Weekly List for September 4, 2009

Yelverton, Dred and Ellen, House, Wayne County, North Carolina

 

The distinguished two-story transitional Queen Anne/Colonial Revival-style house of Dred and Ellen Yelverton is the largest and most stylish house in Wayne County outside of Goldsboro, the county seat. Wealthy farmer Dred Yelverton ordered the plans from the Knoxville, Tennessee architectural firm of Barber and Klutz, pioneers in mail-order design. Founder George F. Barber supplied fashionable Queen Anne and Colonial Revival style house plans for clients throughout the United States from 1887 to about 1908. The house, with its wraparound veranda, slate roof, bay windows, pedimented dormers, and intricately finished interiors has been lovingly maintained. Read the full file

Weekly List for August 28, 2009

Surratt, Mary E., Boarding House, Washington, DC

 

The Mary Elizabeth Surratt Boarding House in Washington, DC, is an 1843 vernacular Greek Revival-style dwelling that Mary Surratt operated as a boarding house from September 1864 through April 1865.   During this period, John Wilkes Booth visited the boarding house both socially and to meet with other members of the conspiracy while planning President Abraham Lincoln's assassination.  After Mary Surratt's execution for her participation in the assassination conspiracy, subsequent owners continued to maintain the property as a boarding house.  In 1925, then-owner Irvan Schwarztman converted the first floor of the dwelling into a commercial space and added show windows at the street level.  The building remains in use as a Chinese restaurant.  Read the full file.

 

Weekly List for August 21, 2009

Garst, Roswell and Elizabeth, Farmstead Historic District, Guthrie County, Iowa

By the time of his death, Roswell Garst (1898-1977) would witness, indeed prod and push forward, a revolution in American agriculture. Garst led conservative, disbelieving and reluctant American farmers away from traditional family farming to modern corporate agribusiness, with all its implications. Read the full file.

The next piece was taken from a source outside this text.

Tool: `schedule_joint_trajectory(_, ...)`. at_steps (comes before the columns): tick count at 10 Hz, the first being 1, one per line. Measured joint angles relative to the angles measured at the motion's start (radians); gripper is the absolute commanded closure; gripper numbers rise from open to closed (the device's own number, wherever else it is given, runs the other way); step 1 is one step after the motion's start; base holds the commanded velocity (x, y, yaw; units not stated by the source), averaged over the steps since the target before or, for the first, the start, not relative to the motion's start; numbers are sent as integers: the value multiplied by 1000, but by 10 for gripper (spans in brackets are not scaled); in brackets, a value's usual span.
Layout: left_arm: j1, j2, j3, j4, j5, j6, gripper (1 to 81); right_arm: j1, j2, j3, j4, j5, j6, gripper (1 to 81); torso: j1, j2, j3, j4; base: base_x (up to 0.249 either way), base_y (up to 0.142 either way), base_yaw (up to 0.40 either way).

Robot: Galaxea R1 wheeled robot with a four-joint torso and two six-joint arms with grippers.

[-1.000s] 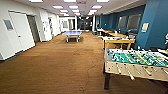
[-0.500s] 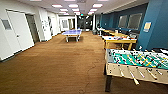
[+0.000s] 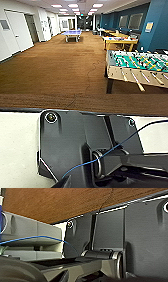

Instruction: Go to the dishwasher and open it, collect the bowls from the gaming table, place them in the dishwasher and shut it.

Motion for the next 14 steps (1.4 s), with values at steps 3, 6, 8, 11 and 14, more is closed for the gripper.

Weekly List for August 14, 2009

Fiddler's Reach Fog Signal , Sagadahoc County, Maine

This fog signal is one of many aids to navigation situated along the Kennebec River and functioned to enable safe river passage through the tricky “S” turn of Fiddler’s Reach. The pyramidal tower of Fiddler's Reach Fog Signal has a footprint of 15 ½ feet square and is over 30 feet in height. It was one of the few Fog Bell Houses constructed independent of a larger light station. Read the full file.

Weekly List for August 7, 2009

Weekly List for July 31, 2009

Harbor Lane- Eden Street Historic District, Hancock County, Maine

The Harbor Lane-Eden Street Historic District is a compact 20 acre neighborhood that contains one of the last concentrations of architect designed summer cottages in Bar Harbor, Maine. Between the end of the Civil War and the start of the Great Depression, Bar Harbor was one of the most popular seasonal destinations for elite society from the Mid-Atlantic through the Great Lakes. Read the full file.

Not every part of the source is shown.